Abuso di psicofarmaci sui bambini
È salito agli onori delle cronache nei giorni scorsi un caso di mala educazione e di cattiva gestione della responsabilità sui minori ad opera degli insegnanti dell’asilo di Nardò (Lecce). E’ attualmente al vaglio degli inquirenti se ai bambini dell’Istituto, rei di essere troppo vivaci il pomeriggio, siano stati o meno somministrati psicofarmaci per “tranquillizzarli”.
Forse sarebbe stato meglio evitare di estendere subito il problema su scala nazionale, ma concentrarsi sulla risoluzione del caso concreto (e limitato sul territorio) che, oltre che possibile, pare ora anche molto probabile; detto ciò è innegabile che nel nostro paese il malcostume farmacologico di somministrare a bambini e adolescenti psicofarmaci per risolvere problematiche di qualsiasi tipo (esistenziali, di depressione, ansia ecc.), a detta degli stessi gestori di farmacie, risulta avviato su un sentiero di crescita costante.

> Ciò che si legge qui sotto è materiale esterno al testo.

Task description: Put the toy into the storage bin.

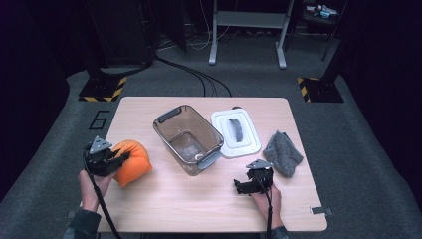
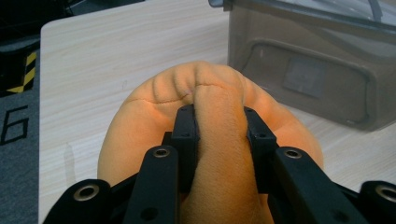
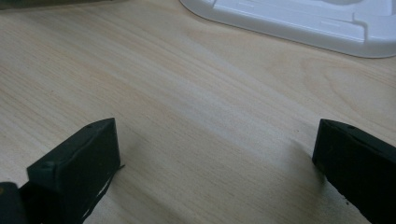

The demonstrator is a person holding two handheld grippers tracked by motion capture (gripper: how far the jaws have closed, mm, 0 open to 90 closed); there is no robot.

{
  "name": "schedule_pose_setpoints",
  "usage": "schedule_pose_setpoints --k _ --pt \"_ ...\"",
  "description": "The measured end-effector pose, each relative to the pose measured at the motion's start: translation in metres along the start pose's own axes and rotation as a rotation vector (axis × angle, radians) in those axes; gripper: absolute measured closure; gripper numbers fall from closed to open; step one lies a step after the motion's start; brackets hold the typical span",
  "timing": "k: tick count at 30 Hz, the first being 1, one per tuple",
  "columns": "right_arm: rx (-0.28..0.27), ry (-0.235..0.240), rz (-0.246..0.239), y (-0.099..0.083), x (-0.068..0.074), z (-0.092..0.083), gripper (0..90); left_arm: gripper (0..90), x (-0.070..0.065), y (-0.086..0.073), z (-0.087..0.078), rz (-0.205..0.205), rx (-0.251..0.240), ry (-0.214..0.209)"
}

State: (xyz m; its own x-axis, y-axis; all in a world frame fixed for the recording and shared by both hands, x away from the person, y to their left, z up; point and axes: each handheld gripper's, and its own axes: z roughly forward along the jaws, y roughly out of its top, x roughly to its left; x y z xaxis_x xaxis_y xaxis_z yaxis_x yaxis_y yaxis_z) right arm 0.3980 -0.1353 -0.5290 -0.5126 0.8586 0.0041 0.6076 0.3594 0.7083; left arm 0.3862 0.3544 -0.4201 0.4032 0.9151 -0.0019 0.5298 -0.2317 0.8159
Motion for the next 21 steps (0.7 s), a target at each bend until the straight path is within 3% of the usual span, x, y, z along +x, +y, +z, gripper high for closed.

L’accaduto è grave. Gli psicofarmaci, che in questo caso sarebbero benzodiazepine, hanno effetti collaterali forti e provocano danni anche negli adulti. Ai minori sarebbe sconsigliato l’assunzione di tali rimedi, che potrebbero essere sostituiti agevolmente con tecniche di tipo naturale (ove la situazione lo richieda) e meno invasive, ma anche, negli asili, facendo svolgere attività “calmanti” e alternative, per facilitare la distrazione e lo svago. Insomma semplicemente con una migliore attività di organizzazione delle giornate.
In un caso come questo, in cui lo psicofarmaco sostituiva in tutto e per tutto il ruolo pedagogico dell’insegnante esistono due ulteriori aggravanti alla condizione di debolezza del bambino, per una eventuale punizione dei colpevoli. Prima di tutto il mancato consenso delle famiglie a tali pratiche. Tesi scontata, ma centrale. E in secondo luogo il tradimento della fiducia dei genitori da parte di una seppur piccola istituzione, che, facendosi carico della “gestione” dei loro figli, automaticamente doveva garantire il loro rispetto, la loro cura e l’attenzione a non arrecare alcun danno.
Tale pratica di cura dei minori scimmiotta tristemente un malcostume già diffuso negli USA che vede coinvolte centinaia di bambini ogni anno ed è da scoraggiare attraverso punizioni stabilite dagli organi giudiziari. In termini di condanne. Ma anche con l’informazione e la sensibilizzazione della coscienza pubblica, che va resa più attenta osservatrice sulla qualità delle istituzioni.
Una volta fatta chiarezza su questa faccenda sarebbe utile non solo aprire un dibattito sull’etica della professione dell’educatore, ma anche sulla sorveglianza necessaria nelle strutture pubbliche affinché i lavori siano svolti con coscienza e scrupolo dai dipendenti. E non solo. Bisognerebbe indagare su quanto, realmente, nel nostro paese, nelle nostre scuole e ospedali, la pratica della somministrazione di farmaci e psicofarmaci ai minori sia diffusa. Alle volte dietro un episodio si nasconde un metodo, come paventava l’assessore alla sanità di Lecce. Forse è solamente una pratica agli inizi, che, come per le altre “innovazioni”, giunge dall’America a noi in ritardo. Un ruolo ispettivo e di indagine della magistratura si spera farà luce, assieme all’encomiabile lavoro di pressione delle associazioni pro infanzia, ai sindacati, alle istituzioni sul territorio, su una faccenda scabrosa e inquietante.